→ **Your objective**: Line for line, return the data exactly, omitting all pictures.
# # # # # # #
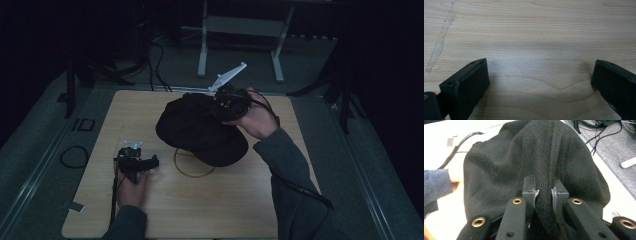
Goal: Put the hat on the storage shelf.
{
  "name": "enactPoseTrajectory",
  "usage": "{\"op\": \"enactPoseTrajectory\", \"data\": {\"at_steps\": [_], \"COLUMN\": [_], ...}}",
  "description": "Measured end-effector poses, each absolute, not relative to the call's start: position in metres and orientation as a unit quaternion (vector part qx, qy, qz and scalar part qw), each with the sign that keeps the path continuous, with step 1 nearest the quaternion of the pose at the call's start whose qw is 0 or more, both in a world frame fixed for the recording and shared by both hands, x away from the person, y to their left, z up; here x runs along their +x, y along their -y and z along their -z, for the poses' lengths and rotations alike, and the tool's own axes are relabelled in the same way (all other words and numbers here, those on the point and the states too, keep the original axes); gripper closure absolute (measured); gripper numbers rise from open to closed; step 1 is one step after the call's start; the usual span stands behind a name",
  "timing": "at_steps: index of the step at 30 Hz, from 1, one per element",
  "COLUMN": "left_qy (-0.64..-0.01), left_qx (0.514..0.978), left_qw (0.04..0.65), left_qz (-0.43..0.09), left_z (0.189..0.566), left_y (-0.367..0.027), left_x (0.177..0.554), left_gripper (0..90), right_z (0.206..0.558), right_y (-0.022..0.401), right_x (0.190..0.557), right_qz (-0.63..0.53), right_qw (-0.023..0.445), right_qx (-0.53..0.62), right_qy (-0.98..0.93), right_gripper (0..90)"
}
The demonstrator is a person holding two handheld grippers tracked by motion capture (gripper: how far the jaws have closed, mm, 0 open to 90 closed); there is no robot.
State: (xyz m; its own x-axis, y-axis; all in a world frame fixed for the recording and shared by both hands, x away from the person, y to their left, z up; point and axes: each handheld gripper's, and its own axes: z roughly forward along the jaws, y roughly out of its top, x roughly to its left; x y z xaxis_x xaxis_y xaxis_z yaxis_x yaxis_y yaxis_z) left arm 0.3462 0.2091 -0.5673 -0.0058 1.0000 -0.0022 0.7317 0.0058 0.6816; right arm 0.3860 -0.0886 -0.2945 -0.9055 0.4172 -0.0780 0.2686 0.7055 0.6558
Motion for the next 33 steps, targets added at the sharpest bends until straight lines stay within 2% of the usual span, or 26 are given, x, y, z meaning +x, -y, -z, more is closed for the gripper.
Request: {"op": "enactPoseTrajectory", "data": {"at_steps": [12,24,33], "left_qy": [-0.660,-0.659,-0.660], "left_qx": [0.656,0.657,0.657], "left_qw": [0.259,0.258,0.258], "left_qz": [-0.259,-0.259,-0.259], "left_z": [0.5673,0.5672,0.5671], "left_y": [-0.2092,-0.2092,-0.2092], "left_x": [0.3462,0.3462,0.3461], "left_gripper": [1.2,1.2,1.2], "right_z": [0.2971,0.2997,0.2973], "right_y": [0.0846,0.0864,0.0904], "right_x": [0.3851,0.3862,0.3846], "right_qz": [-0.327,-0.327,-0.324], "right_qw": [0.107,0.099,0.102], "right_qx": [0.184,0.186,0.201], "right_qy": [-0.921,-0.921,-0.919], "right_gripper": [71.8,59.8,36.3]}}
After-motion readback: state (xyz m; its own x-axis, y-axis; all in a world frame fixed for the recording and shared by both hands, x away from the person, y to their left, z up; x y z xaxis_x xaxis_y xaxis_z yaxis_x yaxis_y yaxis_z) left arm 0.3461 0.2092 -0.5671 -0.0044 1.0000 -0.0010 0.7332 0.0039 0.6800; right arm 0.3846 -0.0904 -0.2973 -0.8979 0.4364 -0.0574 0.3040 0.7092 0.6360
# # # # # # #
→ **Response area**:
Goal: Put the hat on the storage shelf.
{
  "name": "enactPoseTrajectory",
  "usage": "{\"op\": \"enactPoseTrajectory\", \"data\": {\"at_steps\": [_], \"COLUMN\": [_], ...}}",
  "description": "Measured end-effector poses, each absolute, not relative to the call's start: position in metres and orientation as a unit quaternion (vector part qx, qy, qz and scalar part qw), each with the sign that keeps the path continuous, with step 1 nearest the quaternion of the pose at the call's start whose qw is 0 or more, both in a world frame fixed for the recording and shared by both hands, x away from the person, y to their left, z up; here x runs along their +x, y along their -y and z along their -z, for the poses' lengths and rotations alike, and the tool's own axes are relabelled in the same way (all other words and numbers here, those on the point and the states too, keep the original axes); gripper closure absolute (measured); gripper numbers rise from open to closed; step 1 is one step after the call's start; the usual span stands behind a name",
  "timing": "at_steps: index of the step at 30 Hz, from 1, one per element",
  "COLUMN": "left_qy (-0.64..-0.01), left_qx (0.514..0.978), left_qw (0.04..0.65), left_qz (-0.43..0.09), left_z (0.189..0.566), left_y (-0.367..0.027), left_x (0.177..0.554), left_gripper (0..90), right_z (0.206..0.558), right_y (-0.022..0.401), right_x (0.190..0.557), right_qz (-0.63..0.53), right_qw (-0.023..0.445), right_qx (-0.53..0.62), right_qy (-0.98..0.93), right_gripper (0..90)"
}
The demonstrator is a person holding two handheld grippers tracked by motion capture (gripper: how far the jaws have closed, mm, 0 open to 90 closed); there is no robot.
State: (xyz m; its own x-axis, y-axis; all in a world frame fixed for the recording and shared by both hands, x away from the person, y to their left, z up; point and axes: each handheld gripper's, and its own axes: z roughly forward along the jaws, y roughly out of its top, x roughly to its left; x y z xaxis_x xaxis_y xaxis_z yaxis_x yaxis_y yaxis_z) left arm 0.3462 0.2091 -0.5673 -0.0058 1.0000 -0.0022 0.7317 0.0058 0.6816; right arm 0.3860 -0.0886 -0.2945 -0.9055 0.4172 -0.0780 0.2686 0.7055 0.6558
Motion for the next 33 steps, targets added at the sharpest bends until straight lines stay within 2% of the usual span, or 26 are given, x, y, z meaning +x, -y, -z, more is closed for the gripper.
Request: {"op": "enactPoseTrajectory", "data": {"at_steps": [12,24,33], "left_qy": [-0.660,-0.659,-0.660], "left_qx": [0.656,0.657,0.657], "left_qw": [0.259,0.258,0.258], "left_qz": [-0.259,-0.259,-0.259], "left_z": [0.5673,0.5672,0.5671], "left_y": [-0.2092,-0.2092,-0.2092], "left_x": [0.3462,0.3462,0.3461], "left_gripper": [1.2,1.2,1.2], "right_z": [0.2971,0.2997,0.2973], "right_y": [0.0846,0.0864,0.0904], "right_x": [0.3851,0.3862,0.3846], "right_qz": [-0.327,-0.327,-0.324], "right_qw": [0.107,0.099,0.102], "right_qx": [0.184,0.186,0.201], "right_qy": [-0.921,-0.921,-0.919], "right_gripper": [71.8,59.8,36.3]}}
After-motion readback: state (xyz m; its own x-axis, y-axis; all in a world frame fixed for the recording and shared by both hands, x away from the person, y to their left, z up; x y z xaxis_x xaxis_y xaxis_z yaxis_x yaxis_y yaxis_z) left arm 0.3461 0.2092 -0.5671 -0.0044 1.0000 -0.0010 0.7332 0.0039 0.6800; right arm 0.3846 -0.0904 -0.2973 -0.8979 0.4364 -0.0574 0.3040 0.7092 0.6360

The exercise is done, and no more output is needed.